Vail justified the 200-foot extension of Thurston Drive as the “minimum necessary to provide conforming, non-variant access, lot frontage, lot size and configuration, building sites, parking and retaining wall designs needed to create a three-lot, sub-division as provided in the settlement agreement dated May 24, 2001, between the city of Laguna Beach and the applicant and to make the existing non-conformities legally conforming.”
However, a summary of the environmental impacts identifies four significant impacts that at present either cannot or have not been mitigated.
The proposal, according to the summary, conflicts with the general plan by requiring the removal of vegetation within a drainage course and associated setback and by proposing construction or grading of slopes of 45 degrees or more on Lot 1. A small portion of development area proposed for Lots 2 and 3 also have slopes greater than 45%.
There is no mitigation to reduce these impacts below a level of significance.
Two more general plan conflicts deal with the impact on emergency access due to the substandard roadway width and neighborhood parking on Thurston Drive that would prevent vehicles from providing fire protection services. The conflicts could be mitigated by the purchase of the privately owned drive from the owner, which would allow Pike to widen the street and restrict neighborhood parking or Pike could work a deal with the street owner. Neither option has been implemented. The impacts remain significant and unmitigated, according to city documents.
The settlement in 2001 allows Pike to process a subdivision map with three residential lots, including a coastal development permit and any necessary variances or other exceptions. The city must process the subdivision map, but made no commitment to approve it.
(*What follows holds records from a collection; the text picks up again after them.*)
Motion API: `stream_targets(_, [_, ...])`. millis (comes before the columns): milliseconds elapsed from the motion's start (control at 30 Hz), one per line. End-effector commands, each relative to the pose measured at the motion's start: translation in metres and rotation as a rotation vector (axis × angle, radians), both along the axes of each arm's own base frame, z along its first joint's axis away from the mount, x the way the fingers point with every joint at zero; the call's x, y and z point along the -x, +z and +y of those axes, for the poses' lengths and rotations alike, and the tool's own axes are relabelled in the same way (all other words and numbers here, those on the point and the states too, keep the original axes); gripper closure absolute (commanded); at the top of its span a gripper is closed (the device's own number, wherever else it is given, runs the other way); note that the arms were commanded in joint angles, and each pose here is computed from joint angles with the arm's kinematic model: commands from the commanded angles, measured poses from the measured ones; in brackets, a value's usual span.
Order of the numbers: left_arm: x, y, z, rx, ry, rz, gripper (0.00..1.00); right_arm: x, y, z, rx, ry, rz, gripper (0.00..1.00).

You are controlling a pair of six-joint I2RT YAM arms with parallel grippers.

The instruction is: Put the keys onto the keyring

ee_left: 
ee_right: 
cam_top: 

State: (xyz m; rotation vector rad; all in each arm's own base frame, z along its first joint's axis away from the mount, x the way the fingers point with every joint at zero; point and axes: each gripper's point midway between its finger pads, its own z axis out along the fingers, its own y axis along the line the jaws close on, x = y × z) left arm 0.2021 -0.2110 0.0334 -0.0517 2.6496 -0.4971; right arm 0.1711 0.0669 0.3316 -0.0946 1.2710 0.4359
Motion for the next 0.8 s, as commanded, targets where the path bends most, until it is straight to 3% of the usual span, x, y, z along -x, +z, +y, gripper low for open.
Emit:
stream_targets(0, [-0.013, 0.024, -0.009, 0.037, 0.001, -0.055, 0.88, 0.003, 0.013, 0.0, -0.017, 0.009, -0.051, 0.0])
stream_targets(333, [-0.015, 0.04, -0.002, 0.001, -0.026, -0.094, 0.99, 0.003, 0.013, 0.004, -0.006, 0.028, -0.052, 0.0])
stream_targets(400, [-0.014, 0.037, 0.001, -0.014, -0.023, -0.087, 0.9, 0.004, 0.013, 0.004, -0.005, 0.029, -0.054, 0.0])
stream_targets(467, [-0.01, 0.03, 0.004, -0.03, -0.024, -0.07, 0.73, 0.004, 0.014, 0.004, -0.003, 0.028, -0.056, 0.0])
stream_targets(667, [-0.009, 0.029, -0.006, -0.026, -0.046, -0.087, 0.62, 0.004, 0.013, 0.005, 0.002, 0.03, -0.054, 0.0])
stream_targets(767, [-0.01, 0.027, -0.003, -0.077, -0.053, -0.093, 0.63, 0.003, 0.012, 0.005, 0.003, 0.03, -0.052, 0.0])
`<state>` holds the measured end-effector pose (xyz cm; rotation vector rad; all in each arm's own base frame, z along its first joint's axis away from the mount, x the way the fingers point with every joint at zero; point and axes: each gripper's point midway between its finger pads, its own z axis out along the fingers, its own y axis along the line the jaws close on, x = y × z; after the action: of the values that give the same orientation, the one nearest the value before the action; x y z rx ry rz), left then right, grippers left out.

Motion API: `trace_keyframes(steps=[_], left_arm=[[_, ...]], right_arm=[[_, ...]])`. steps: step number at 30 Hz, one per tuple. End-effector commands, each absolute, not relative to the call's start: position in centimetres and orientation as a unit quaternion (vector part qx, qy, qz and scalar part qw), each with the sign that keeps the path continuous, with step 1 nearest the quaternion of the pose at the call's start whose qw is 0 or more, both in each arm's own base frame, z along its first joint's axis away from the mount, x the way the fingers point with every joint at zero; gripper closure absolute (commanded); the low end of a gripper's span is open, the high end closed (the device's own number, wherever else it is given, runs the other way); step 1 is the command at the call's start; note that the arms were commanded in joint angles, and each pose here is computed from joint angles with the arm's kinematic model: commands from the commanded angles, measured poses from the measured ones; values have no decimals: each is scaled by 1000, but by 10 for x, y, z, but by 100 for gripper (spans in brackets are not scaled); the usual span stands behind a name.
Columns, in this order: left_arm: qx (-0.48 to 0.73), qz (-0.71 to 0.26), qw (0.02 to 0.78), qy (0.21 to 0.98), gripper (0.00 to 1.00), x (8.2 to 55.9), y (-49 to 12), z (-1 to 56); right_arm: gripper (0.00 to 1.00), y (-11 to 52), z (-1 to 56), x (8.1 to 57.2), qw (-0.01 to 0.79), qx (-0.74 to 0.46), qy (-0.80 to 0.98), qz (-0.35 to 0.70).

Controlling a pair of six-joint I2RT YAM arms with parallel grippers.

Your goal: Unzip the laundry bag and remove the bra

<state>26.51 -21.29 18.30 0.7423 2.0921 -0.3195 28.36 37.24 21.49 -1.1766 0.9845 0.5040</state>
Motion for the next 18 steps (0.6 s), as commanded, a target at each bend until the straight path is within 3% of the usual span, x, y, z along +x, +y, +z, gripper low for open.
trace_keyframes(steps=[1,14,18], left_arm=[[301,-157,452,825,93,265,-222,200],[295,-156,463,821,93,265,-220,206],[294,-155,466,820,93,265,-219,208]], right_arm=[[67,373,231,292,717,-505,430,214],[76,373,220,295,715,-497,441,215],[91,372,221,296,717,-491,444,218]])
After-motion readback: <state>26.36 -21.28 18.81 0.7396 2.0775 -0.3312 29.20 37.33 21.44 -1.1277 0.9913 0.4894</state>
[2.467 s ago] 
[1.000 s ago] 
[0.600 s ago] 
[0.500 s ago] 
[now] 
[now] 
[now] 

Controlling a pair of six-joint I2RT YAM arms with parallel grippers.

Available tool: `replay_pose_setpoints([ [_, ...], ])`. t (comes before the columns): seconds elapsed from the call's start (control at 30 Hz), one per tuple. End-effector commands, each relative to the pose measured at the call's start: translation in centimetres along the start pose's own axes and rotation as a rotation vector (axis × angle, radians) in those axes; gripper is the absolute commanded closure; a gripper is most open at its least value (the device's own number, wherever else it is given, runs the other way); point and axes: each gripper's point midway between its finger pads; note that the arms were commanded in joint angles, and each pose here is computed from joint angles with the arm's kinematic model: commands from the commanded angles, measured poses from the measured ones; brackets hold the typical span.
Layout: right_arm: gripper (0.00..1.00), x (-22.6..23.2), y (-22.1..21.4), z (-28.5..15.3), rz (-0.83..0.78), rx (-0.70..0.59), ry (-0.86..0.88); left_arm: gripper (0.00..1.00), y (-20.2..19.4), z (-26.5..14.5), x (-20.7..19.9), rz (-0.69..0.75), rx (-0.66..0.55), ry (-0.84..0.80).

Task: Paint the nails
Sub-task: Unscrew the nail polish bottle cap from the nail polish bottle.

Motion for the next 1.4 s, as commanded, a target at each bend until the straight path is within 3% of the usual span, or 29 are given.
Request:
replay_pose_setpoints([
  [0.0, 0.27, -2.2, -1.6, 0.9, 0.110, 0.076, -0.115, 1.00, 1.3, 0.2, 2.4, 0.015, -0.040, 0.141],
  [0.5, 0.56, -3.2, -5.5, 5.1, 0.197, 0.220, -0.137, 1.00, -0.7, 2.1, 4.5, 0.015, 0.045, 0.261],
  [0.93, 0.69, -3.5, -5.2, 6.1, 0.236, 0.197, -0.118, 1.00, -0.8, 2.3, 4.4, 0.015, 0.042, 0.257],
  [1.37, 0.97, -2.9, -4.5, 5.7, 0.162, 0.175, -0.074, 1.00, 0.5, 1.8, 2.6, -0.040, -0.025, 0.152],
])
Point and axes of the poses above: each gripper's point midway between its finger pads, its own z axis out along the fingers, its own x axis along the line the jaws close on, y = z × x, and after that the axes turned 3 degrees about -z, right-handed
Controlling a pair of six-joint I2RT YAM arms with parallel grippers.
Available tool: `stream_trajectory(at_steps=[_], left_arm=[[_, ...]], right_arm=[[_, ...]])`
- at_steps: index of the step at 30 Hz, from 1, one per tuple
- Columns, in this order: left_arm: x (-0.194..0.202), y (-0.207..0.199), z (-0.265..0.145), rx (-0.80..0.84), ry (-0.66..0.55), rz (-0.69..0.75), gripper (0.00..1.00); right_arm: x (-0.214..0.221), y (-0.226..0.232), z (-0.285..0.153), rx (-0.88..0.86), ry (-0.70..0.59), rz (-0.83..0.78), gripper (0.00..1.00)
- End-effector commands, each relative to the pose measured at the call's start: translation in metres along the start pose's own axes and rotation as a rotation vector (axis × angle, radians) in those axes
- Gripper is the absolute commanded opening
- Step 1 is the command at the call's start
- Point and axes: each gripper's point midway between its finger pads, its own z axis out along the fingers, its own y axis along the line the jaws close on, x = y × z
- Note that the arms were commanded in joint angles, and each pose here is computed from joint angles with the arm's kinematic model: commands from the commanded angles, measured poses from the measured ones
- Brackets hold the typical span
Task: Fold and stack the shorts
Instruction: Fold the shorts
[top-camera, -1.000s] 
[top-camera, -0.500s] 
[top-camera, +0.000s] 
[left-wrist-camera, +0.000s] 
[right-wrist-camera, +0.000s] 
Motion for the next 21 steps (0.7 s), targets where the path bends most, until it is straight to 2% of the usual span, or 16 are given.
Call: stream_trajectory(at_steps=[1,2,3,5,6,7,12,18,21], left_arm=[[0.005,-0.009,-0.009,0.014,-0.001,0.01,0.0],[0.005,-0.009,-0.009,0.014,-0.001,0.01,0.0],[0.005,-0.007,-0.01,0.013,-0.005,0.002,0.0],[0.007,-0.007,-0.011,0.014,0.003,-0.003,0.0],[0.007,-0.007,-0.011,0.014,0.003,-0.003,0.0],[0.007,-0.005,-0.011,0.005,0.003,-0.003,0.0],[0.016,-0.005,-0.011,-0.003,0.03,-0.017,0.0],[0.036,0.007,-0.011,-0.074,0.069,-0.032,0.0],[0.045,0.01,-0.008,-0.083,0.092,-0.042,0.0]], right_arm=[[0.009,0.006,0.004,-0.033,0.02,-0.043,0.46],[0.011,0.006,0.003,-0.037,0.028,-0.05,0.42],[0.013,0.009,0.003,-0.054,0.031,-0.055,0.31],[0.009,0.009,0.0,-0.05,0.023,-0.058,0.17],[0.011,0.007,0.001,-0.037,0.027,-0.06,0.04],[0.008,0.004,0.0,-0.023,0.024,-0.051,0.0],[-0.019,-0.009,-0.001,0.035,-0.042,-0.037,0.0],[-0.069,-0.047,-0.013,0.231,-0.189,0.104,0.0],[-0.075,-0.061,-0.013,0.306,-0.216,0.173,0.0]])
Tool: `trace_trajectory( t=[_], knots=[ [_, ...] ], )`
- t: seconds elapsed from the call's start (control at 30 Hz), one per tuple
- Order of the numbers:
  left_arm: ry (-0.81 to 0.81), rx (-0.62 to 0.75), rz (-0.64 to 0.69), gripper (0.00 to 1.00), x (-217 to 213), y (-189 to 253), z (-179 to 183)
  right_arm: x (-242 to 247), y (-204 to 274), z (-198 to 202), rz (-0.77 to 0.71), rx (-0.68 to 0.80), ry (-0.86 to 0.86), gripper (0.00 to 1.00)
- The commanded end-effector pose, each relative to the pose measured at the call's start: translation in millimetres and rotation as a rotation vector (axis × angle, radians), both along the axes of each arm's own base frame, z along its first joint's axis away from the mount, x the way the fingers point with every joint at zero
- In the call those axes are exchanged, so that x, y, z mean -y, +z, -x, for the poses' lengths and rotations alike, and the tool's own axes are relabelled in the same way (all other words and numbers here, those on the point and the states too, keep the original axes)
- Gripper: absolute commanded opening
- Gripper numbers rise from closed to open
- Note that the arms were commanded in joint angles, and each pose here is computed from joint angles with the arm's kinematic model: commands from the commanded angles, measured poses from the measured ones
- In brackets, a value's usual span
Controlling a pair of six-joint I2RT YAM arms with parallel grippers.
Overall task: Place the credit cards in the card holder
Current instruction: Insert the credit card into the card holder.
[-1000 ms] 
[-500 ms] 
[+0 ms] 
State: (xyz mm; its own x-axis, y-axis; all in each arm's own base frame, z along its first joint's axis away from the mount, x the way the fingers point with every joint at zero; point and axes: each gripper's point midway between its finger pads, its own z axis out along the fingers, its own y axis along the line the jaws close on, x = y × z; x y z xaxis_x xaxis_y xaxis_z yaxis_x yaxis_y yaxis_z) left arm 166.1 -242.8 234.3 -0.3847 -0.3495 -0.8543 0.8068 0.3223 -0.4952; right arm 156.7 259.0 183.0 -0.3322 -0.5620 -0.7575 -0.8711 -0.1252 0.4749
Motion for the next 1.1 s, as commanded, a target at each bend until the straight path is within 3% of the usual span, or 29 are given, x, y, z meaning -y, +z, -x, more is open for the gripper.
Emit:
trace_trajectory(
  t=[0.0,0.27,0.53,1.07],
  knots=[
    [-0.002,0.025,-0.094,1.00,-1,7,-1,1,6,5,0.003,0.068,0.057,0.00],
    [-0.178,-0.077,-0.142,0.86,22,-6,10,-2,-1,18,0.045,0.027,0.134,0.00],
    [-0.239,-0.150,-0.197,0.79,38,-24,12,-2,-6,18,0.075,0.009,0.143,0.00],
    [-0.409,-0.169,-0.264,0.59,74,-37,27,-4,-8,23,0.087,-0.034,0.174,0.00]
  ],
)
Temple Hills resident Ron Chilcote is of the opinion that Pike will reject the staff recommendation to reduce the project to two homes, but he hopes that it will prompt Pike to consider selling the property at a “reasonable” price for conservation and preservation of open space.
The Temple Hills Assn. once joined the city to try to buy the property, but the offer was refused. Chilcote has been talking to potential conservation buyers for years.
The property is in the Temple Hills residential neighborhood. The existing pavement ends just before the project site, which is bordered by residential properties to the east, west and south and by Park Avenue to the north. The large unimproved hillside site is identified in the city’s general plan as having high value habitat and a significant water course.
Pike’s proposal for the development of the property is scheduled to be heard by the Planning Commission on Wednesday in the City Council Chambers, 505 Forest Ave. Staff recommendations are available on the city’s web site, www.lagunabeachcity.net.